--- Exercise details ---
Collect each line of the records containing the string "about".

--- Given records ---
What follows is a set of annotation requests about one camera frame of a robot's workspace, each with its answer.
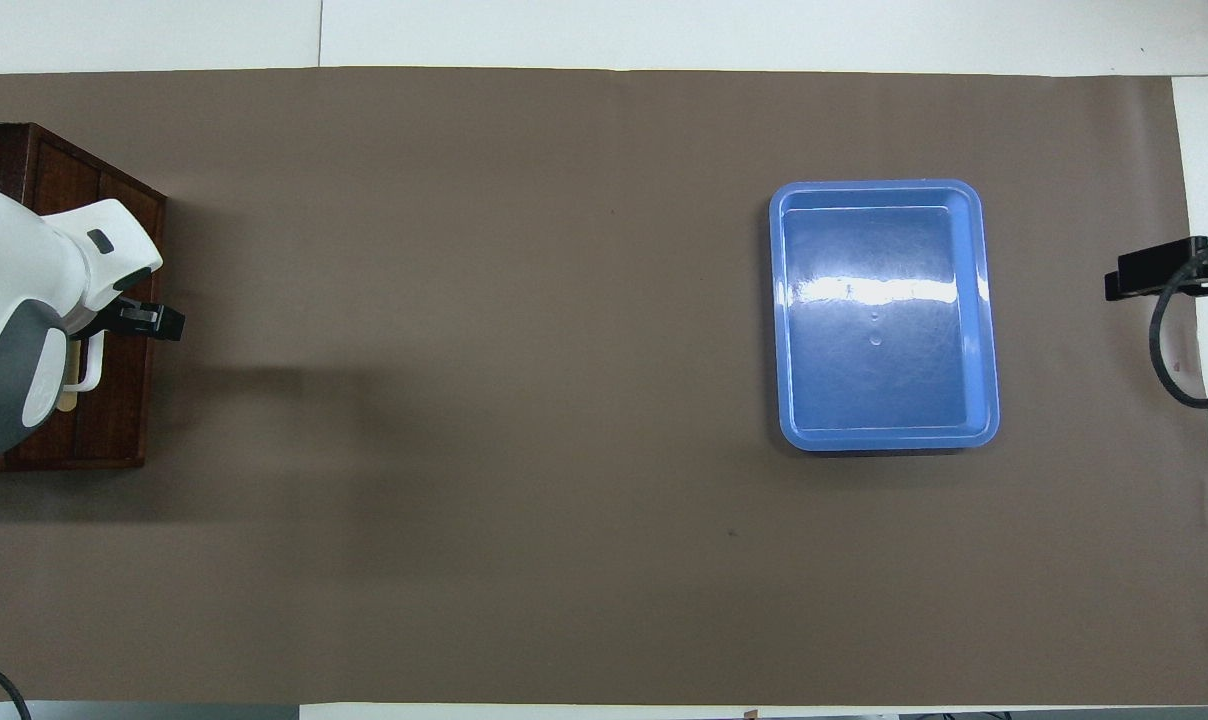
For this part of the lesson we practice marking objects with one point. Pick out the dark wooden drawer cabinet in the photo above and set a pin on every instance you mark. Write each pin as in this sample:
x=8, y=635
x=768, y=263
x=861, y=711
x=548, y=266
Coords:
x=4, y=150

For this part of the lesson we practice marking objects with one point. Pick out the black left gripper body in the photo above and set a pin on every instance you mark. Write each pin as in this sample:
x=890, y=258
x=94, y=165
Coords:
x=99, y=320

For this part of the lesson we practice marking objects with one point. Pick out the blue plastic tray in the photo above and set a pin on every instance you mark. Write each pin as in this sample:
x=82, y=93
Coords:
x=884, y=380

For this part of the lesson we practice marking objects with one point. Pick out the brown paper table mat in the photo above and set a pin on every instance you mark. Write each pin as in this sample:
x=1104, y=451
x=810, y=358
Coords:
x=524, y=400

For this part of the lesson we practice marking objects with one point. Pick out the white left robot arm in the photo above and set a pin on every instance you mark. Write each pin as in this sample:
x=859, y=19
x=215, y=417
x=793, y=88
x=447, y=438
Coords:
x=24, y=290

==

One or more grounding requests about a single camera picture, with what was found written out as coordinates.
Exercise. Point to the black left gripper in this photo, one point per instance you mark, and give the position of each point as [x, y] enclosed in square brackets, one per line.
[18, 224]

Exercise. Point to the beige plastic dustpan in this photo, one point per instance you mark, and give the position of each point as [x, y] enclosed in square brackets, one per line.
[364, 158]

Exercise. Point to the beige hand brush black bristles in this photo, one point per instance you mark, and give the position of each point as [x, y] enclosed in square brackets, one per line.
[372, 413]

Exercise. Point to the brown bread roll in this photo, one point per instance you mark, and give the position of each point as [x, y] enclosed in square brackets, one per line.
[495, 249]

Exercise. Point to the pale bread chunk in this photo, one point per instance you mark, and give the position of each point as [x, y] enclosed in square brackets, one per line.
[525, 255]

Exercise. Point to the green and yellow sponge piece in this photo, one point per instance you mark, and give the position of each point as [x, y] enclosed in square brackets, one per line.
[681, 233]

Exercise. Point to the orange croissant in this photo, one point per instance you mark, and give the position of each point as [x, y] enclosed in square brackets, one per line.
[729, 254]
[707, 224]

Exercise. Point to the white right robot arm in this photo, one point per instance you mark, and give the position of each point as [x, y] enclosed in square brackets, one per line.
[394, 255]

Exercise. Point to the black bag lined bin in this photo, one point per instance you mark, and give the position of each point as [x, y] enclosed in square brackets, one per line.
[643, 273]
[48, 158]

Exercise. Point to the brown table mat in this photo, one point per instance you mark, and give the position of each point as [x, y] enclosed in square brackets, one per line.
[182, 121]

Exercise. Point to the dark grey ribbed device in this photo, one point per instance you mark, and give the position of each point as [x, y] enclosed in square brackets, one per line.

--- The answer ---
What follows is a set of annotation requests about one camera frame of a robot's workspace, each with its answer.
One or more grounding requests about a single camera picture, with what was found written out as coordinates.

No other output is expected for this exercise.